Tips on how to start with NVSentinel
NVSentinel uses the NVIDIA Data Center GPU Manager (DCGM), deployed through the NVIDIA GPU Operator, to gather GPU and NVIDIA NVSwitch health signals. In case your environment supports the GPU Operator and DCGM, NVSentinel can monitor and act on GPU-level faults.
Supported NVIDIA hardware includes all data center GPUs supported by DCGM, resembling:
- NVIDIA H100 (80 GB, 144 GB, NVL)
- NVIDIA B200 series
- NVIDIA A100 (PCIe and SXM4)
- NVIDIA V100
- NVIDIA A30 / A40
- NVIDIA P100, P40, P4
- NVIDIA K80 and newer Tesla-class data center GPUs
DCGM also exposes telemetry for NVSwitch-based systems, enabling NVSentinel to observe NVIDIA DGX and HGX platforms, including DGX A100, DGX H100, HGX A100, HGX H100, and HGX B200. For an authoritative list, see the DCGM Supported Products documentation.

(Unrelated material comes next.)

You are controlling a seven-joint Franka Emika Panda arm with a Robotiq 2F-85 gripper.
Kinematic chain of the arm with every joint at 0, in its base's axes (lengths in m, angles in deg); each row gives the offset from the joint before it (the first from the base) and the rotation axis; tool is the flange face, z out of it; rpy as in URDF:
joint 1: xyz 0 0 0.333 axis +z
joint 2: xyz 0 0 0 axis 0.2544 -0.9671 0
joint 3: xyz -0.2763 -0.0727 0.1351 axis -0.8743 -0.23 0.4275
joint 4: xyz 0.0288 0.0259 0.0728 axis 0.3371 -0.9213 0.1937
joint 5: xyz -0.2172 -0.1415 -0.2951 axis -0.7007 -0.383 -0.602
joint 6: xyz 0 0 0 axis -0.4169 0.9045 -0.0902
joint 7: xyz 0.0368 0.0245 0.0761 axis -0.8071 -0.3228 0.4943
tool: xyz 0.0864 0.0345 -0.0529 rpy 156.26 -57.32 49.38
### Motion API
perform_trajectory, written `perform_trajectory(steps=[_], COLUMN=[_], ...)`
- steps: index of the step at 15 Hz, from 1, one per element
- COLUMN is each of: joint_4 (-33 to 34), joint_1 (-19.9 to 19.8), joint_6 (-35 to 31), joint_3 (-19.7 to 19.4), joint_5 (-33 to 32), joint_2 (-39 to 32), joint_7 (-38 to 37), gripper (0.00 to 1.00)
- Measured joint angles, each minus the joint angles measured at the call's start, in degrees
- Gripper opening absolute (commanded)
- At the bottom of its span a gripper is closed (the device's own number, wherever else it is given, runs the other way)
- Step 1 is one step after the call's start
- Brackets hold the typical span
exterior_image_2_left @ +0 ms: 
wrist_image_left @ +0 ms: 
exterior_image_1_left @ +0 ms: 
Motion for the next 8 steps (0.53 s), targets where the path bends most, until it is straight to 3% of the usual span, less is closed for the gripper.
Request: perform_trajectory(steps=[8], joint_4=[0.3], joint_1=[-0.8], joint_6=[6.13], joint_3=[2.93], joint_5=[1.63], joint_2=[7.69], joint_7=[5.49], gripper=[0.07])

Note that NVSentinel is currently in an experimental phase. We don’t recommend using NVSentinel in production systems at this point.
Installation
You may deploy NVSentinel into your Kubernetes clusters using a single command:
helm install nvsentinel oci://ghcr.io/nvidia/nvsentinel --version
v0.3.0 #Replace with any published chart version
The NVSentinel documentation explains integrate with DCGM, customize monitors and actions, and deploy on-premises or within the cloud. Example manifests are included for each environments.
More NVIDIA initiatives for advancing GPU health
NVSentinel can also be a part of a broader set of NVIDIA initiatives focused on advancing GPU health, transparency, and operational resilience for purchasers. These initiatives include the NVIDIA GPU Health service, which provides fleet-level telemetry and integrity insights that complement NVSentinel Kubernetes-native monitoring and automation. Together, these efforts reflect NVIDIA’s ongoing commitment to helping operators run healthier and more reliable GPU infrastructure at every scale.

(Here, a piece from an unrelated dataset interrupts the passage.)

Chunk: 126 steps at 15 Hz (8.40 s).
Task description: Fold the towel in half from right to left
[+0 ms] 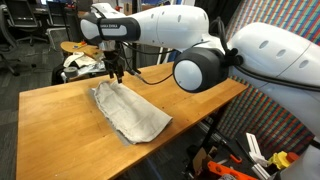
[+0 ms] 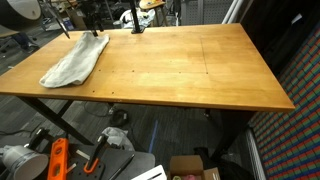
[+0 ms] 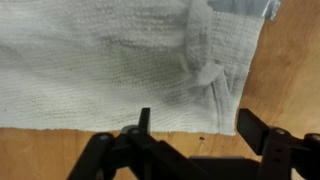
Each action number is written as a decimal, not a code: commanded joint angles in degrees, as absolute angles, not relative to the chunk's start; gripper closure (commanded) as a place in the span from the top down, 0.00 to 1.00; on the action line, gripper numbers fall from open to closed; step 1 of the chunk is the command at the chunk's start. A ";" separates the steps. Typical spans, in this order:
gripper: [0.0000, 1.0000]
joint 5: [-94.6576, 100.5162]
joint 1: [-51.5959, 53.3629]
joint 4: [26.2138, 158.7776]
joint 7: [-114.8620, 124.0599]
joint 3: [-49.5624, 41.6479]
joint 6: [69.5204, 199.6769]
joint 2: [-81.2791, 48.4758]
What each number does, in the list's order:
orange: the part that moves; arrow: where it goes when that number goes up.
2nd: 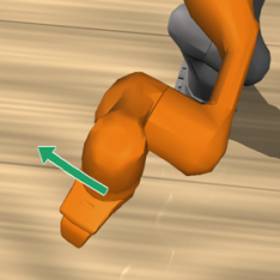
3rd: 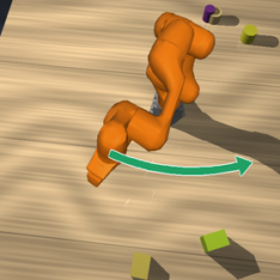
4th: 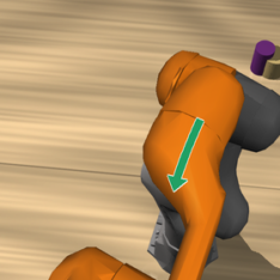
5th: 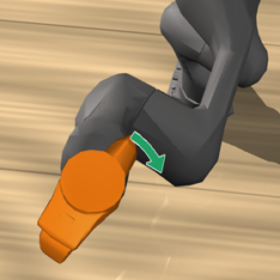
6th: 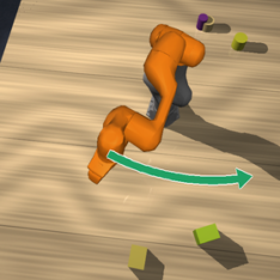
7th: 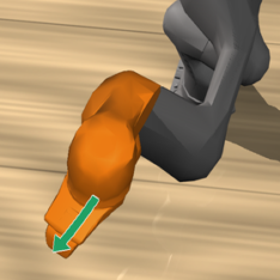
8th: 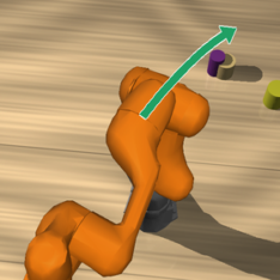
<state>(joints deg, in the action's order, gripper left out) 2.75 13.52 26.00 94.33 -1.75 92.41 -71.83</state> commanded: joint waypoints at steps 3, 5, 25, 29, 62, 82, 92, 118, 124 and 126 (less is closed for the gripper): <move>1.00 2.07 12.43 24.68 88.86 -1.49 90.59 -72.64; 1.00 1.90 12.66 24.71 87.51 -1.20 89.68 -73.05; 1.00 -0.92 7.56 24.49 92.58 -0.74 88.62 -76.40; 1.00 -2.88 6.33 24.64 91.86 0.50 88.06 -76.05; 0.05 -4.20 7.40 26.05 96.07 0.92 102.06 -75.36; 0.06 -5.26 4.66 25.70 100.96 -0.18 100.21 -75.12; 0.72 -3.74 1.68 25.24 101.22 -2.12 100.31 -75.55; 1.00 -7.26 7.47 27.17 76.19 5.30 95.06 -71.26; 1.00 -7.72 7.84 26.01 69.98 5.82 86.93 -72.79; 1.00 -8.22 7.61 25.46 68.40 6.04 84.84 -73.48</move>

Get entangled with NVSentinel
NVSentinel is currently in an experimental phase. We encourage you to try it and leave feedback through NVIDIA/NVSentinel using GitHub issues. We don’t recommend using NVSentinel in production systems just yet. Upcoming releases will expand GPU telemetry coverage and logging systems resembling NVIDIA DCGM, add more remediation workflows and policy engines. More stability checks and documentation will even be added because the project matures to a stable release.
NVSentinel is open source and we welcome contributions. To get entangled, you’ll be able to:
- Test NVSentinel on your individual GPU clusters
- Share feedback and have requests on GitHub
- Contribute latest monitors, evaluation rules, or remediation workflows
To start, visit the NVIDIA/NVSentinel GitHub repo and follow the NVSentinel project road map for normal updates.